Leiocephalus greenwayi
- Conservation status: Vulnerable (IUCN 3.1)

Scientific classification
- Kingdom: Animalia
- Phylum: Chordata
- Class: Reptilia
- Order: Squamata
- Suborder: Iguania
- Family: Leiocephalidae
- Genus: Leiocephalus
- Species: L. greenwayi
- Binomial name: Leiocephalus greenwayi Barbour & Shreve, 1935

= Leiocephalus greenwayi =

- Genus: Leiocephalus
- Species: greenwayi
- Authority: Barbour & Shreve, 1935
- Conservation status: VU

Species of lizard

Leiocephalus greenwayi, commonly known as the East Plana curlytail and the Plana Cay curlytail lizard, is a species of lizard in the family of curly-tailed lizards (Leiocephalidae).

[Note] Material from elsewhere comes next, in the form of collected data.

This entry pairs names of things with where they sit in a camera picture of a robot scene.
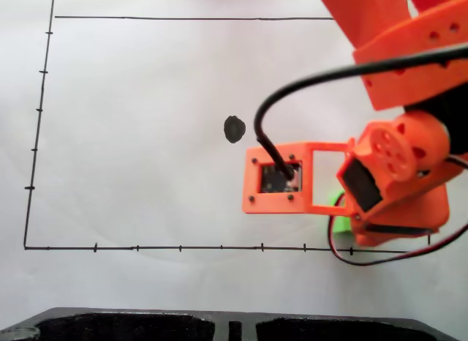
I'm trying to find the green block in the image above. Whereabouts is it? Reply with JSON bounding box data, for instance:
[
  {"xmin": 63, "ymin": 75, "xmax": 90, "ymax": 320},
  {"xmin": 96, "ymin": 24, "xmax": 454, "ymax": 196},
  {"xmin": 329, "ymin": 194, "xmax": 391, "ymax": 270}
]
[{"xmin": 328, "ymin": 190, "xmax": 354, "ymax": 234}]

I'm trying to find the black dot mark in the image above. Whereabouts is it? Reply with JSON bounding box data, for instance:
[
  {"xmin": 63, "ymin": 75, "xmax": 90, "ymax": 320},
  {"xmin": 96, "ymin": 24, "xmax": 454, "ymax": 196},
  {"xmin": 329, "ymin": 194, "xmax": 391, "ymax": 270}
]
[{"xmin": 223, "ymin": 115, "xmax": 247, "ymax": 145}]

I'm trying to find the black plastic clamp base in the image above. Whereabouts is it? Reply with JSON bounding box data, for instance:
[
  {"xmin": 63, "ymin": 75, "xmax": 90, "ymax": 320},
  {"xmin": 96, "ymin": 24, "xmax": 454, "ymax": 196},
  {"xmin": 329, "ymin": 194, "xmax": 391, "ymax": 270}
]
[{"xmin": 0, "ymin": 307, "xmax": 468, "ymax": 341}]

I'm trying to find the red white black motor wire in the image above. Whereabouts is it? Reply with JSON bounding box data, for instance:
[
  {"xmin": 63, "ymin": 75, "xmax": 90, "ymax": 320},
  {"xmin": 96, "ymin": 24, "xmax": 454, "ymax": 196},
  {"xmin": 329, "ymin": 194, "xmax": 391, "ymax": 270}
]
[{"xmin": 326, "ymin": 154, "xmax": 468, "ymax": 266}]

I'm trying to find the orange mounted camera module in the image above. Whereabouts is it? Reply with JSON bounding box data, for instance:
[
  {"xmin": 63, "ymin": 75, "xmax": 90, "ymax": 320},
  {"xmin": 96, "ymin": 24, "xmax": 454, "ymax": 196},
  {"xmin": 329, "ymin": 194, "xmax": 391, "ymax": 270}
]
[{"xmin": 241, "ymin": 138, "xmax": 358, "ymax": 215}]

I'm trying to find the black camera cable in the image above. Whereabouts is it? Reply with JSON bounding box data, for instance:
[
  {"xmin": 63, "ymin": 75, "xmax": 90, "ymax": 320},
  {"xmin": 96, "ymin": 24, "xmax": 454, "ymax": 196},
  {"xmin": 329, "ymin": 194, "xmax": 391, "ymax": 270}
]
[{"xmin": 253, "ymin": 43, "xmax": 468, "ymax": 181}]

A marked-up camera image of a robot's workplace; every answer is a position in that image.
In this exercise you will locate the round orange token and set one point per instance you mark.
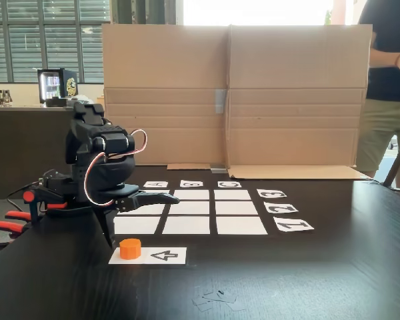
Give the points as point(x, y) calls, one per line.
point(130, 250)

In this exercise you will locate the white grid sheet black tape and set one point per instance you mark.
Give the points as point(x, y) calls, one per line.
point(186, 225)

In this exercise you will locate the paper sheet letter A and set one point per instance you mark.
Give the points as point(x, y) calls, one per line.
point(148, 185)

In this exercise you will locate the paper sheet letter B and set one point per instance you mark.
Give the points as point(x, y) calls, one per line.
point(183, 181)

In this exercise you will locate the black orange bar clamp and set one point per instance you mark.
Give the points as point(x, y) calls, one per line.
point(36, 203)

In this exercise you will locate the paper sheet with arrow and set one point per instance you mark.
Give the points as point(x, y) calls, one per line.
point(181, 260)

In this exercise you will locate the paper sheet letter C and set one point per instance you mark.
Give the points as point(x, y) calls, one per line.
point(221, 182)

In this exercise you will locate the grey tape strip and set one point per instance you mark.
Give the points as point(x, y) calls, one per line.
point(218, 169)
point(220, 101)

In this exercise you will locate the dark counter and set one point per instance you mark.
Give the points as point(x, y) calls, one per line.
point(20, 150)

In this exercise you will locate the black mini fridge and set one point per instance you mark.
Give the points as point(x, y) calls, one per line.
point(68, 85)

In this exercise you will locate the brown glass bottle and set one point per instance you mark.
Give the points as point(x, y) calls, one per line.
point(8, 98)
point(0, 98)

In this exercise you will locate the crumpled clear tape scrap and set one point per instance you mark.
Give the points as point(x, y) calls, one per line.
point(216, 300)

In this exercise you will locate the paper sheet number 3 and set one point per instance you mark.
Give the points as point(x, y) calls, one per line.
point(261, 191)

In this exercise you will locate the window with grey blinds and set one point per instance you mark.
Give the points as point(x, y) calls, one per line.
point(26, 50)

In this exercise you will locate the paper sheet number 2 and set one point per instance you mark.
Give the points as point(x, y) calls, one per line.
point(293, 209)

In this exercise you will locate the paper sheet number 1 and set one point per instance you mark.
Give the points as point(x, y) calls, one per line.
point(306, 227)

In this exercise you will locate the brown cardboard box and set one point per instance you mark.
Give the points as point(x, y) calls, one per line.
point(286, 100)

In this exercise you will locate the slanted metal stand leg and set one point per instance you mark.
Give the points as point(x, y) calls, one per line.
point(398, 156)

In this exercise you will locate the person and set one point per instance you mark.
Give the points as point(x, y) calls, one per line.
point(386, 66)

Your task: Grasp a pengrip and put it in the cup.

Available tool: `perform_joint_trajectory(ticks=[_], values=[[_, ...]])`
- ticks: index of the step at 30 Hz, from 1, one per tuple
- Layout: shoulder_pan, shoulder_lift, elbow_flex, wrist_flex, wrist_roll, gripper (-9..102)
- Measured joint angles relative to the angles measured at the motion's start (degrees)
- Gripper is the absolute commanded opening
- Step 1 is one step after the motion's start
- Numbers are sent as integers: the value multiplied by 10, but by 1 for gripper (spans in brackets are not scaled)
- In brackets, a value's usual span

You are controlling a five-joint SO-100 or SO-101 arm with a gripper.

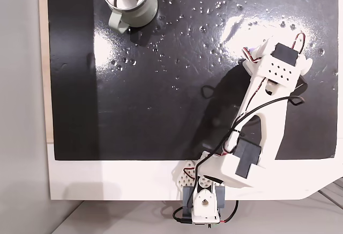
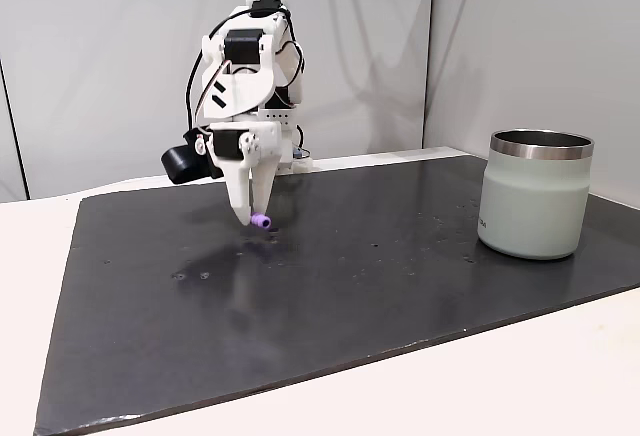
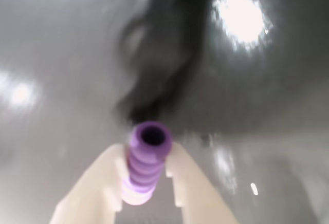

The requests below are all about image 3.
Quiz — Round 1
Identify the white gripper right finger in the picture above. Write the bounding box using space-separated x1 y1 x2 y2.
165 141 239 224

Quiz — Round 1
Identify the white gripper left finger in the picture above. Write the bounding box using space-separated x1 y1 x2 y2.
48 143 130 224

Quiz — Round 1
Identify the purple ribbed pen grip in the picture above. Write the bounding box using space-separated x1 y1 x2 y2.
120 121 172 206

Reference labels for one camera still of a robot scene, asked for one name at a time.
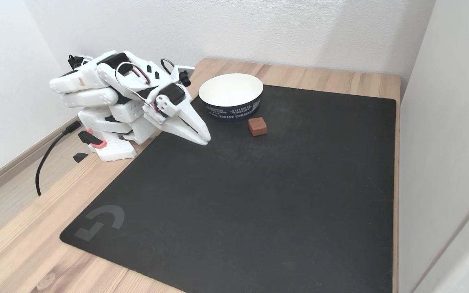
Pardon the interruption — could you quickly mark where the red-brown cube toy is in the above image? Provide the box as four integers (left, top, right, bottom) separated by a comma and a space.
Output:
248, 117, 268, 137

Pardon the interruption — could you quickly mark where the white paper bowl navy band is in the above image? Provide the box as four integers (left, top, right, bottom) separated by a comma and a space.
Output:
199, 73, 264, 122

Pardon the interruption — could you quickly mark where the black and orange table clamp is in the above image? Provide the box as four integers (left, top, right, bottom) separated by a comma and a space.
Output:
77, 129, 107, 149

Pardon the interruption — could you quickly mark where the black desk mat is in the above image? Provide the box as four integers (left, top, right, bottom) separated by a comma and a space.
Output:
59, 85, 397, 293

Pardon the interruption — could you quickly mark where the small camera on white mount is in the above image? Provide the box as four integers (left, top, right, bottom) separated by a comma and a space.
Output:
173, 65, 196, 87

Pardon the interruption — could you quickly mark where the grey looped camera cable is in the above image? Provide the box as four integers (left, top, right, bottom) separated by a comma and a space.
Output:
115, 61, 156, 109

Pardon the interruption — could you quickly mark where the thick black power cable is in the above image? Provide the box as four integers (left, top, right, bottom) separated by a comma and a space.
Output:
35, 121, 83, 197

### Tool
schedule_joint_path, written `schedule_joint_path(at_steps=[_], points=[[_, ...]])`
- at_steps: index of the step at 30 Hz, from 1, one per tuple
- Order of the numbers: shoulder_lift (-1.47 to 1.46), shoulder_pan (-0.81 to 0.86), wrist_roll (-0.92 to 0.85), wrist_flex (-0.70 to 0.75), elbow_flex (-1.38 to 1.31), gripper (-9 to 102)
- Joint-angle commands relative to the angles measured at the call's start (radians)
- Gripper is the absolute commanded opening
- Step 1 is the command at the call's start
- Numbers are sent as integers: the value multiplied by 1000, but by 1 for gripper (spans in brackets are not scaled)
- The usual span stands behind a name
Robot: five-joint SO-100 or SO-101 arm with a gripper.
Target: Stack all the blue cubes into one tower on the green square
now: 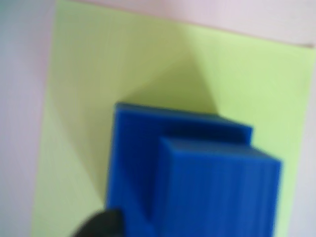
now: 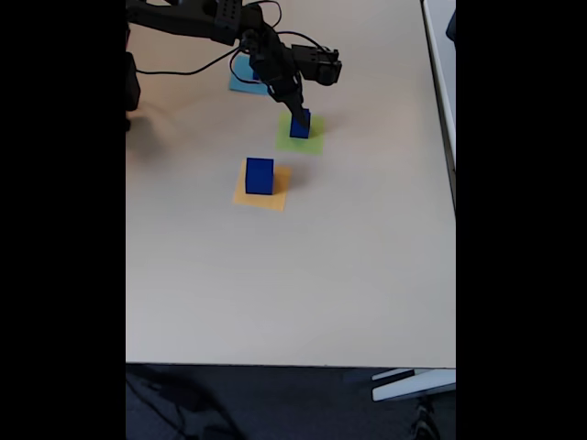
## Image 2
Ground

The species is native to the West Indies.

==Etymology==
The specific name, greenwayi, is in honor of American ornithologist James Cowan Greenway.

==Geographic range==
L. greenwayi is endemic to the Bahama Islands and has an extremely restricted range as it is only found on the Eastern island of the Plana Cays.

==Habitat==
The preferred natural habitat of L. greenwayi is shrubland.

==Reproduction==
L. greenwayi is oviparous.

==Conservation status==
This species of curly-tailed lizard, L. greenwayi, is not listed by the IUCN or CITES as needing any special conservation, however, research is needed to determine its vulnerability due to its restricted range.